**What the task requires:**
Output range, inclusive: from the line containing "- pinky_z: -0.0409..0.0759" to the line containing "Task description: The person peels". Restate those lines from the data below word for word and only those.

Source data:
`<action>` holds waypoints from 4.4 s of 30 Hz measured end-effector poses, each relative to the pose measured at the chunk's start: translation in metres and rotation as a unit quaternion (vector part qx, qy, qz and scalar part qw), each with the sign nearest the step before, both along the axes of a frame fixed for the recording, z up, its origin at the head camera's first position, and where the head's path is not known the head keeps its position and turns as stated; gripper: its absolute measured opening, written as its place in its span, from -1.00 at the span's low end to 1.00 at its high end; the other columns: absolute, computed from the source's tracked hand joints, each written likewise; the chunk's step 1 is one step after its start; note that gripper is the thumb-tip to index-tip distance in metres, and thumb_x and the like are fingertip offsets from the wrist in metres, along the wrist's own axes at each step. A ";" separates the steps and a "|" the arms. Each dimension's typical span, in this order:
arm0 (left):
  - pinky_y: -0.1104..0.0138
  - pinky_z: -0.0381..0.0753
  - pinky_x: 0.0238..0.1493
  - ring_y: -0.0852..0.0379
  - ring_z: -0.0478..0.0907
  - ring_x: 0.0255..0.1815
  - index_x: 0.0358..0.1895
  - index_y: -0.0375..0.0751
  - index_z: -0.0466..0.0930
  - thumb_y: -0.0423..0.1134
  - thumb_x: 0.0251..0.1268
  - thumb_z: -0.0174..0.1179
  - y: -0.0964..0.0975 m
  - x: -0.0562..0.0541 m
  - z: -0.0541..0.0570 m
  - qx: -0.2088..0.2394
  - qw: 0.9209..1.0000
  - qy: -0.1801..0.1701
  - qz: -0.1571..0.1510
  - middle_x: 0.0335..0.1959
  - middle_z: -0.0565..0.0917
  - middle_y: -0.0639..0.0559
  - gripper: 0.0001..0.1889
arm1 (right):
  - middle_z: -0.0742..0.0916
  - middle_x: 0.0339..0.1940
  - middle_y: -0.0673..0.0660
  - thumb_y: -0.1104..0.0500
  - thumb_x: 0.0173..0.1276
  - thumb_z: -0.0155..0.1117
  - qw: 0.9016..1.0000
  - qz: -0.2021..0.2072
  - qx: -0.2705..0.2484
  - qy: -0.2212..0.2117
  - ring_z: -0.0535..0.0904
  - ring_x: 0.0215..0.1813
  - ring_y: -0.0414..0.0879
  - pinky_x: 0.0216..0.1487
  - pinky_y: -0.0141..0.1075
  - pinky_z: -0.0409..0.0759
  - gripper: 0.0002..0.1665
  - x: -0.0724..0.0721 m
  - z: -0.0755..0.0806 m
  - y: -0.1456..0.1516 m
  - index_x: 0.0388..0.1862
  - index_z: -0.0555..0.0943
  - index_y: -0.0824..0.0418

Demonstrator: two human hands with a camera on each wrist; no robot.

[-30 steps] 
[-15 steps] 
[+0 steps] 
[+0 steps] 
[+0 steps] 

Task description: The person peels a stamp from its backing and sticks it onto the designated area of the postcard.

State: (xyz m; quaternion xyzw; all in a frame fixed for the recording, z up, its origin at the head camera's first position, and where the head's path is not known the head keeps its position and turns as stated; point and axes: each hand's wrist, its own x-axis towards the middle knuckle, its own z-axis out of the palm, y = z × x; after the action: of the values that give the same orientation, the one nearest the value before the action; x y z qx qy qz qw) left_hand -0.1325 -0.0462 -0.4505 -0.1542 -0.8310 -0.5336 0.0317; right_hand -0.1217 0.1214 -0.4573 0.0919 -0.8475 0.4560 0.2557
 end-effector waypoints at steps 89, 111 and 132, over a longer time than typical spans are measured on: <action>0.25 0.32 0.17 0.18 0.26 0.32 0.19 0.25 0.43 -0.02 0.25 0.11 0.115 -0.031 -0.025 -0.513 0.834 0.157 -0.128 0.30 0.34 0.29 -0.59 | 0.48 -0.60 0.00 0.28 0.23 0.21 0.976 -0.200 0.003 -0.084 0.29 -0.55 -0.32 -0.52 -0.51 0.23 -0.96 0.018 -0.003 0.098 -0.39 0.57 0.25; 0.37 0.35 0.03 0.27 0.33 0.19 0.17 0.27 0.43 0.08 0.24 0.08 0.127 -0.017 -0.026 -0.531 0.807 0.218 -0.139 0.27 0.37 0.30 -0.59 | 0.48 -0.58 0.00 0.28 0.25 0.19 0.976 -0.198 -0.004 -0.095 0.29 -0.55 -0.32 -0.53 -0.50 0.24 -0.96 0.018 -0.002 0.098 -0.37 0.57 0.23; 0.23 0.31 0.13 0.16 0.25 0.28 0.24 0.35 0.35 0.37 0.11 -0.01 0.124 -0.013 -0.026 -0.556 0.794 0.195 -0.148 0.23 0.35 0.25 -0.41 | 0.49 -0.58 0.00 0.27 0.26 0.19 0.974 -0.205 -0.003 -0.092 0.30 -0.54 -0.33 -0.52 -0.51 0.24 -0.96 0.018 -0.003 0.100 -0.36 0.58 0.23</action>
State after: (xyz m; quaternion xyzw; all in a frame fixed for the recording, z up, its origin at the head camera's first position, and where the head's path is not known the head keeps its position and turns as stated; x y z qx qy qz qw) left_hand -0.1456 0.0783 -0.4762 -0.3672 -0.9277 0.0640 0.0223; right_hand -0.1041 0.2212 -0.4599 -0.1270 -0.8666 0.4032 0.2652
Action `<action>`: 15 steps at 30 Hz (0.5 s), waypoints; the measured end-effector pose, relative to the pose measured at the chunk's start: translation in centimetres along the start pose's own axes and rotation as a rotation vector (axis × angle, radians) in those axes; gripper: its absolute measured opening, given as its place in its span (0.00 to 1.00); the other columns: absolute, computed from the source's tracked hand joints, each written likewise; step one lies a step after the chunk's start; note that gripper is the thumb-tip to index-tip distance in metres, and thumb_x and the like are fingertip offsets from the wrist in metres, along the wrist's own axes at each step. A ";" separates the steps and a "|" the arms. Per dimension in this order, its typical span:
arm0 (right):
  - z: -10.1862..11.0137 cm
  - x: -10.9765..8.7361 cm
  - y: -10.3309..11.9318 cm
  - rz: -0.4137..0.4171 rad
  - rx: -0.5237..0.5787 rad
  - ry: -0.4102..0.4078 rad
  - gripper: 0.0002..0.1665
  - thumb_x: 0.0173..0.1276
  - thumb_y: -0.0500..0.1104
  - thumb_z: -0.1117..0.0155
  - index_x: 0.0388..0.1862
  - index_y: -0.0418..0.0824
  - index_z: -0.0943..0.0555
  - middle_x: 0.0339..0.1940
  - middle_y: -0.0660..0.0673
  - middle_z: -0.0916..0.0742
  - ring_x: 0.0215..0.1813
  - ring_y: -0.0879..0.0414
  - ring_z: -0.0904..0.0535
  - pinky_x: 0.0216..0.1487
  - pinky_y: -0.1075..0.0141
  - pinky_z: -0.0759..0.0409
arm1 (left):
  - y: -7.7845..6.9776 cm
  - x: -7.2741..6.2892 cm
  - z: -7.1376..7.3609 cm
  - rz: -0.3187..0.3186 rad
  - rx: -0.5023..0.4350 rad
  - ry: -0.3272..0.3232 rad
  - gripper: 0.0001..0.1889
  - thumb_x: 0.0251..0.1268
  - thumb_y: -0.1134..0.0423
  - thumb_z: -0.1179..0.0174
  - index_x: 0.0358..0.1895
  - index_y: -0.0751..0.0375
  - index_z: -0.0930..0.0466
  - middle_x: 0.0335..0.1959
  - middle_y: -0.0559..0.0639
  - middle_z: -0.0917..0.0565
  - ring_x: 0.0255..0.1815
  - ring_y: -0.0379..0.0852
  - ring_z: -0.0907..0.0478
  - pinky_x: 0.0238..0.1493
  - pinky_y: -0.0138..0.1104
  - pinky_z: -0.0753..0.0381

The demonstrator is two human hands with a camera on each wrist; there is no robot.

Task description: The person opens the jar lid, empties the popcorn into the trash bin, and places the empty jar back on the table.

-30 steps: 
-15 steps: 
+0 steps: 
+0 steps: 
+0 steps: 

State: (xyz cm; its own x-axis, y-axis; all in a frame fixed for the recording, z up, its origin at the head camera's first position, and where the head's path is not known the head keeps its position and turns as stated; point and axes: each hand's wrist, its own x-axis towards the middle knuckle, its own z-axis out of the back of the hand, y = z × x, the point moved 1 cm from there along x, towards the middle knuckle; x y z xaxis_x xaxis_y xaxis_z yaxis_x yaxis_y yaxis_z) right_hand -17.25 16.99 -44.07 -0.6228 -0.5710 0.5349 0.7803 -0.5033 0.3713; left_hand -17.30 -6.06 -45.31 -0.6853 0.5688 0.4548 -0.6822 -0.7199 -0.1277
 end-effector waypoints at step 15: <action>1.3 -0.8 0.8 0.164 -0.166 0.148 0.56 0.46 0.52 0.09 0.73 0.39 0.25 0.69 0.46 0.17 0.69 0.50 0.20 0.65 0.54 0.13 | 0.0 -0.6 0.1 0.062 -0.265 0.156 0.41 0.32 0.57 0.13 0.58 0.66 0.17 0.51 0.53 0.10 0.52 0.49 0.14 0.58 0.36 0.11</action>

**Solution to the problem:**
  - pinky_z: -0.0409..0.0759
  - gripper: 0.0002..0.1665
  - x: -0.0724..0.0721 m
  - z: -0.0755..0.0806 m
  - y: -0.1456..0.1516 m
  - index_x: 0.0388..0.1862
  - index_z: -0.0555..0.0943
  - index_y: -0.0824..0.0418

Demonstrator: two human hands with a camera on each wrist; no robot.

[-30 steps] 
[-15 steps] 
[+0 steps] 
[+0 steps] 
[+0 steps] 

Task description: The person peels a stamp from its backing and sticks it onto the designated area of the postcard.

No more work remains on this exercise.